More likely the "early preview" is just a way to get fence-sitters to sign up for emails.

I would suggest that SIXO will get (however few or however many) complaints because the Mount Hope (?) neighbourhood complained about the possibility of the transit terminal being as tall as the Google building. While being built behind the Google building from their perspective. And from a grade at least 1-2 storeys lower. So they were complaining about a building being built that they would never be able to see, physically impossible to see, were it built as they were objecting to (6 storeys). Given that, I expect that a 12-storey SIXO would outrage them; 28+ storeys is going to elicit plenty of objections.
No doubt it will receive some complaints. Most developments do get some quantity.

Were the complaints from Mount Hope during one of the charettes (or whatever they're calling them now) that explored the different possible levels of development at the transit sub? If that's the case, I would suggest that it's wrong to characterize them as "complaints"- that process was intended to get feedback from the community. How can someone be called a "NIMBY" when, after being asked for feedback, he gives it?

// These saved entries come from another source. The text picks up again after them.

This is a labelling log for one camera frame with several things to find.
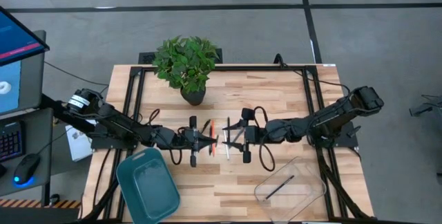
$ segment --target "black plant pot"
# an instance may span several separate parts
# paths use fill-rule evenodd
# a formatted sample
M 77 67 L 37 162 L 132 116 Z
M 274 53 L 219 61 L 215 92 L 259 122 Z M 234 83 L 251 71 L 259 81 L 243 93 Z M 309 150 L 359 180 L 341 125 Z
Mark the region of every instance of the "black plant pot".
M 202 103 L 206 95 L 206 88 L 203 91 L 185 93 L 181 88 L 181 96 L 192 106 L 197 106 Z

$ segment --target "keyboard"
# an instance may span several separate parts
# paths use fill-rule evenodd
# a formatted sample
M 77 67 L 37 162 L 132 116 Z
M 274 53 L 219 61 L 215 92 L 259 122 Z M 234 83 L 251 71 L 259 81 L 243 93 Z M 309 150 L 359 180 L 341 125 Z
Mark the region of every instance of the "keyboard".
M 0 126 L 0 162 L 25 154 L 23 130 L 23 122 L 13 122 Z

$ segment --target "white paper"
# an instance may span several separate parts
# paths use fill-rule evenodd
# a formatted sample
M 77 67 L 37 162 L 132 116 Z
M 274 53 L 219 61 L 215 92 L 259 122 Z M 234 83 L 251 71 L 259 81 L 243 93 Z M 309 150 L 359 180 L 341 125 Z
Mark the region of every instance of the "white paper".
M 91 124 L 97 124 L 95 120 L 87 120 Z M 68 136 L 70 156 L 72 161 L 77 162 L 83 158 L 92 155 L 90 143 L 92 140 L 84 133 L 74 129 L 71 125 L 66 126 L 66 135 Z

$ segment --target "green leaves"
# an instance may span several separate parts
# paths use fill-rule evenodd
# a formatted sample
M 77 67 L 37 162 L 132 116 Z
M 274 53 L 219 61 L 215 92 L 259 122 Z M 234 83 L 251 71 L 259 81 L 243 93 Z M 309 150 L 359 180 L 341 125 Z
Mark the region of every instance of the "green leaves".
M 187 93 L 201 91 L 215 68 L 216 47 L 207 39 L 181 36 L 163 41 L 157 49 L 153 65 L 158 78 L 171 88 L 183 88 Z

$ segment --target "blue light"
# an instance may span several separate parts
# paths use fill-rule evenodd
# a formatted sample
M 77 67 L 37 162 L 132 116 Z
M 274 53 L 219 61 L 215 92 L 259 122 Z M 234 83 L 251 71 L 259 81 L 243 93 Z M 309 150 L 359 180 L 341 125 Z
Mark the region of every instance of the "blue light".
M 24 184 L 14 183 L 14 185 L 15 185 L 15 187 L 18 187 L 18 188 L 25 188 L 25 187 L 28 187 L 28 186 L 32 185 L 32 184 L 34 183 L 34 181 L 35 181 L 35 178 L 34 178 L 34 177 L 31 177 L 31 178 L 29 179 L 29 181 L 26 182 L 26 183 L 24 183 Z

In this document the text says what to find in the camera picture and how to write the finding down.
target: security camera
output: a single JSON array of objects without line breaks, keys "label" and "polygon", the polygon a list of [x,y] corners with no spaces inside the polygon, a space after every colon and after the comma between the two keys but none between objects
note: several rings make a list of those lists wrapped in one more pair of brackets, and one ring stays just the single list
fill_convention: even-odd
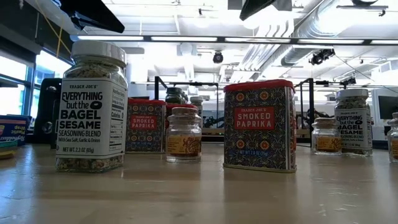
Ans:
[{"label": "security camera", "polygon": [[224,60],[223,54],[221,52],[216,52],[213,57],[214,63],[222,63]]}]

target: white label
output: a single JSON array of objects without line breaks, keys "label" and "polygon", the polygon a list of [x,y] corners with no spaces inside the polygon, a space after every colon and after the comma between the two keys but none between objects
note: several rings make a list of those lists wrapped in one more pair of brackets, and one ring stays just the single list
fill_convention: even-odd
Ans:
[{"label": "white label", "polygon": [[367,109],[336,110],[344,149],[372,149],[371,113]]},{"label": "white label", "polygon": [[64,78],[57,157],[105,159],[123,155],[127,89],[108,78]]}]

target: yellow label
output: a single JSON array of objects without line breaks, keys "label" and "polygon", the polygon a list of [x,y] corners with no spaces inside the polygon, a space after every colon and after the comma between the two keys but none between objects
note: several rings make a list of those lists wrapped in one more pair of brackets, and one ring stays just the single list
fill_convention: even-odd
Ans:
[{"label": "yellow label", "polygon": [[317,138],[317,150],[340,151],[341,138],[320,136]]},{"label": "yellow label", "polygon": [[167,152],[171,154],[197,154],[201,151],[201,137],[169,136]]},{"label": "yellow label", "polygon": [[395,159],[398,159],[398,140],[391,141],[391,154]]}]

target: small glass jar
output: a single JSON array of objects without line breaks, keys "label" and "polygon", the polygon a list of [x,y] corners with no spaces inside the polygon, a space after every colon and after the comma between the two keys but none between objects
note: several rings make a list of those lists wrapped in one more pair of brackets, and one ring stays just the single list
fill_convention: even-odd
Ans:
[{"label": "small glass jar", "polygon": [[167,104],[184,104],[182,99],[182,89],[177,87],[169,87],[166,90],[166,103]]},{"label": "small glass jar", "polygon": [[201,157],[201,118],[195,108],[173,108],[166,130],[167,162],[198,162]]},{"label": "small glass jar", "polygon": [[341,137],[334,118],[317,118],[312,126],[313,153],[341,154]]},{"label": "small glass jar", "polygon": [[191,104],[195,105],[198,108],[198,115],[199,117],[202,119],[202,122],[200,123],[200,128],[203,127],[203,106],[202,106],[202,102],[203,102],[203,97],[202,96],[191,96],[190,98],[191,100]]},{"label": "small glass jar", "polygon": [[392,120],[387,124],[391,126],[391,130],[387,133],[390,161],[398,163],[398,113],[393,113]]}]

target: nutrition facts label
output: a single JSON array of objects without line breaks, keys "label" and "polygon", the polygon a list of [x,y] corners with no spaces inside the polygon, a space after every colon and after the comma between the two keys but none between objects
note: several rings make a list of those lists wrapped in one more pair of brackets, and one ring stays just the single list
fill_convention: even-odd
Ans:
[{"label": "nutrition facts label", "polygon": [[125,116],[124,109],[126,108],[124,97],[124,90],[113,86],[109,151],[119,151],[123,146],[123,119]]}]

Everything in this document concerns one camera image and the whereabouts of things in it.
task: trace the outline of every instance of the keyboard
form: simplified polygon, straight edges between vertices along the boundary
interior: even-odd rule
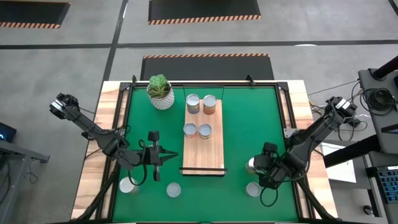
[[[386,203],[398,203],[398,169],[378,167],[377,174],[382,185],[382,197]]]

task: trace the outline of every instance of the gray concrete floor
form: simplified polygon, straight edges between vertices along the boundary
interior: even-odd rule
[[[122,0],[72,0],[59,30],[0,28],[0,45],[110,44]],[[398,39],[398,16],[387,0],[258,0],[260,21],[209,22],[148,26],[148,0],[129,1],[119,43],[224,42],[274,40]],[[180,47],[117,49],[110,80],[139,77],[144,55],[203,53],[269,53],[275,79],[305,80],[308,93],[357,79],[360,69],[379,67],[395,57],[398,45],[335,45],[316,47]],[[87,141],[72,123],[48,111],[60,92],[78,97],[94,110],[109,49],[0,50],[0,121],[15,127],[15,143],[45,154],[48,164],[33,163],[40,180],[28,176],[13,223],[49,223],[70,217]],[[322,105],[331,96],[349,98],[353,84],[310,95]],[[359,107],[359,114],[367,112]],[[371,120],[354,140],[374,134]],[[337,139],[332,133],[329,139]],[[367,219],[358,206],[363,191],[333,189],[340,218]]]

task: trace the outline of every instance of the black floor mat
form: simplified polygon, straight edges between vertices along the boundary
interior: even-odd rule
[[[261,19],[257,0],[151,0],[150,25]]]
[[[0,27],[58,29],[69,2],[0,1]]]
[[[274,80],[267,54],[148,55],[141,80],[163,74],[169,80]]]

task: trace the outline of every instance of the potted plant
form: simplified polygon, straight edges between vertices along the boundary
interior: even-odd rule
[[[162,74],[149,79],[147,93],[152,105],[159,110],[169,109],[174,103],[173,88]]]

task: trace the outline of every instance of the succulent
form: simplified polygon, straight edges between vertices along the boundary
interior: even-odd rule
[[[148,94],[151,98],[164,98],[169,94],[169,83],[164,75],[154,75],[149,79]]]

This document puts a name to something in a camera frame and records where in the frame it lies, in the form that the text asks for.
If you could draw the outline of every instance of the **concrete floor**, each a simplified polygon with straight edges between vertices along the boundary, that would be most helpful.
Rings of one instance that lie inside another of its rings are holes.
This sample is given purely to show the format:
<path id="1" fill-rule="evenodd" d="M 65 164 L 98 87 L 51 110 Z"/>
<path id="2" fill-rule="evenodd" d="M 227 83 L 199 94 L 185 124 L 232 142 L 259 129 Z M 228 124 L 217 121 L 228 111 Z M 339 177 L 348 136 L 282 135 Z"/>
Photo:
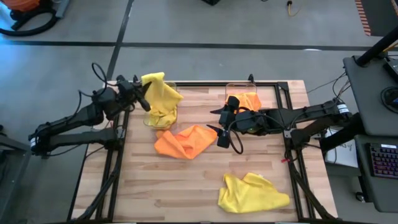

We'll see. But I think Mount Hope, given that it is not an especially "NIMBYish" neighbourhood, and relatively far from King's Crossing. No doubt there will be some. My personal guess would be that it would be a lot less than is seen about, for instance, the Brick redevelopment.
Regardless of whether feedback is solicited or not, NIMBY in this case refers to not wanting development around one's property, even if such development makes sense and fits with the expected density for a site of that magnitude. This feedback was indeed at one of the transit hub charettes, where residents were asked about development potentials. In general, there were proposals to go low-density (<6 storeys), medium density, or high density, at what is effectively the most density-friendly and density-deserving location in the entire region. The feedback I remember hearing was that the low-density option was still too dense, even as the person giving the feedback wouldn't be able to see a 6 storey building from their property were one to be built for the transit hub.